#### [What you are asked to do]
Would you please copy each line of the listing that mentions "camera"?
◆ ◆ ◆ ◆ ◆ ◆ ◆
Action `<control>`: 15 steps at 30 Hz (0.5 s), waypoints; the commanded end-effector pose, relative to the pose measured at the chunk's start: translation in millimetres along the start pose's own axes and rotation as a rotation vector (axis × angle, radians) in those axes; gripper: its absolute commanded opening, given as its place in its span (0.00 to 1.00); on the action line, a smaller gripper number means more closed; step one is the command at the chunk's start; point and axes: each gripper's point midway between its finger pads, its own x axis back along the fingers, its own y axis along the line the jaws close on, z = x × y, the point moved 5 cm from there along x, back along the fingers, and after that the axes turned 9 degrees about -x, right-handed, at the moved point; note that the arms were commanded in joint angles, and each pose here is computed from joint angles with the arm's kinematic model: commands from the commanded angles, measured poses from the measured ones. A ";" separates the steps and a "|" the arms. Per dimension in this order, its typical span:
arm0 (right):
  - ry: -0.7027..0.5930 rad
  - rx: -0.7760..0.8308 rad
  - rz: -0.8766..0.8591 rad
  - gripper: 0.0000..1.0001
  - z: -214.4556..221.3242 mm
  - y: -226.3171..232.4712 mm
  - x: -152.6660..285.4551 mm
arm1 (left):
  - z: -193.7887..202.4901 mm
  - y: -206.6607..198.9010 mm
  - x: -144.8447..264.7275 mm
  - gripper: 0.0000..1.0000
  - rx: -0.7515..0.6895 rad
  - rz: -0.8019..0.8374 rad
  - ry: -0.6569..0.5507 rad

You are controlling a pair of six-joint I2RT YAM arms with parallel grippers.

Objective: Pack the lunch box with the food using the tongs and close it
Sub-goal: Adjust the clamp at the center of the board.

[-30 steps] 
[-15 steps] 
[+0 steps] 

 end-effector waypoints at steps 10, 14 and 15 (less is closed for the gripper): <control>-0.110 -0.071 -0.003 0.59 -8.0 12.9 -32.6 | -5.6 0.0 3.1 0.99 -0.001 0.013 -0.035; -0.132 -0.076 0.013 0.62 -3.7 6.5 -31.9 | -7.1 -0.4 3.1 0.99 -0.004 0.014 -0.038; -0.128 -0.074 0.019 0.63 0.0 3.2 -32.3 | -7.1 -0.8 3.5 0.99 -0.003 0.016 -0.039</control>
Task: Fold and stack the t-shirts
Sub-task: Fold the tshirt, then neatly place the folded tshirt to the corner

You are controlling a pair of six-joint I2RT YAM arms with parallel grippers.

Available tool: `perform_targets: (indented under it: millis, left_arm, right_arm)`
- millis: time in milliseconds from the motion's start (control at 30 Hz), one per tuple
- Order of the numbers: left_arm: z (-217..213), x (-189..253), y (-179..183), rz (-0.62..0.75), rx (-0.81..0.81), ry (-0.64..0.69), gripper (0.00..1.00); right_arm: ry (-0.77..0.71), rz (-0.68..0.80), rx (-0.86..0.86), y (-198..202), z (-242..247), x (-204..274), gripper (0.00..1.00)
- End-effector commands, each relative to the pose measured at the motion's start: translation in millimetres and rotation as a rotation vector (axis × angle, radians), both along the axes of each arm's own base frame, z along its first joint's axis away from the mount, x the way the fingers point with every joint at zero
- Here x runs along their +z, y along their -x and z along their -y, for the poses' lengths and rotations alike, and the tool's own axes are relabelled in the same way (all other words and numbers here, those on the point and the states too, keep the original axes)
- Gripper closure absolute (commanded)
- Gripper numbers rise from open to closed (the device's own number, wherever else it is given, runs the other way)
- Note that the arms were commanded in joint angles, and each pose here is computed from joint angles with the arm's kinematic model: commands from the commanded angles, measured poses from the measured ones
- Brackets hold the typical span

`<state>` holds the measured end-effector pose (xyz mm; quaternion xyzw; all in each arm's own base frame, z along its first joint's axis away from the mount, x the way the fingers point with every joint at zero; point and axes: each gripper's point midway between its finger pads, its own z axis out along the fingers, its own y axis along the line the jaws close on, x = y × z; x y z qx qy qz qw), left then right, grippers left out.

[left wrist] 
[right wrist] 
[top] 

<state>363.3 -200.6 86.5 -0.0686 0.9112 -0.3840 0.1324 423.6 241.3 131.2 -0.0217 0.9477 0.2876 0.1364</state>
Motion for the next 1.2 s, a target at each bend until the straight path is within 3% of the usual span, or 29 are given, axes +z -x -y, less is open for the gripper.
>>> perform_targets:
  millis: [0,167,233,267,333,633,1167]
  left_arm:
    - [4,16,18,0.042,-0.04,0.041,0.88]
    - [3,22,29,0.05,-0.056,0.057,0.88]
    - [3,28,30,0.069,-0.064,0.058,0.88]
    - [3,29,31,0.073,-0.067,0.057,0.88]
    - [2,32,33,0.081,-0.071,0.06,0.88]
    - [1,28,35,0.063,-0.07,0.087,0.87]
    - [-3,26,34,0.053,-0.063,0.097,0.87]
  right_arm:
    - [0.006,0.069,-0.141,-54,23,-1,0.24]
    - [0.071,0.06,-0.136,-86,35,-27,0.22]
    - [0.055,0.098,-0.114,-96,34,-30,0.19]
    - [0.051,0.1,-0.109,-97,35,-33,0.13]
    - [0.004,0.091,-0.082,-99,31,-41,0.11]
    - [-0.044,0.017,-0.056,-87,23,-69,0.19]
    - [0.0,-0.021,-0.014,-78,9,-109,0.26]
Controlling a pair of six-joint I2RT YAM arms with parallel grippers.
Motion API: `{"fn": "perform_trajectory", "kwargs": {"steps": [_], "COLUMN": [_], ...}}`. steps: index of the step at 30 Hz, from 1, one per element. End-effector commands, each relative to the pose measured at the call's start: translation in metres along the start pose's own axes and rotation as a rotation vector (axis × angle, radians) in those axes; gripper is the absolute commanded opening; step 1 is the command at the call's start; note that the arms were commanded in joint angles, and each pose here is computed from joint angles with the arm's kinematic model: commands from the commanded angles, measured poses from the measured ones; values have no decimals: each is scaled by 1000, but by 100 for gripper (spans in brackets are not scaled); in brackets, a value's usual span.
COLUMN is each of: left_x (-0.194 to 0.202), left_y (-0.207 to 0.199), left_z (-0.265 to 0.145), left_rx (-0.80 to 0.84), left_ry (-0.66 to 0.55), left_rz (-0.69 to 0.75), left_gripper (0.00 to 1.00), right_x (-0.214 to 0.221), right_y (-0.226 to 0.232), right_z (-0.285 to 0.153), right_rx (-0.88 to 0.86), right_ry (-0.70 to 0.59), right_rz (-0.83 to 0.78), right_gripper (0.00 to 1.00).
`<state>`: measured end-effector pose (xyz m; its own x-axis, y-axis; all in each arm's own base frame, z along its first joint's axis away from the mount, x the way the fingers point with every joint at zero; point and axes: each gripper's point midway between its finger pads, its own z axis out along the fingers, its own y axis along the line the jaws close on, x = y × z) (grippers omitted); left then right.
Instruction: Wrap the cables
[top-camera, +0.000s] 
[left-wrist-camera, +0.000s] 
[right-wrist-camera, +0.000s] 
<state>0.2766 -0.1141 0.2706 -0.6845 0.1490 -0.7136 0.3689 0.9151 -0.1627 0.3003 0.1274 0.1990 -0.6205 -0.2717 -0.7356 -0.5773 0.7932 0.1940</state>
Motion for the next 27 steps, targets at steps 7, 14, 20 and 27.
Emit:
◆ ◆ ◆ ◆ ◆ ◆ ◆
#### [Exercise output]
[top-camera, +0.000s] 
[left-wrist-camera, +0.000s] 
[right-wrist-camera, +0.000s] 

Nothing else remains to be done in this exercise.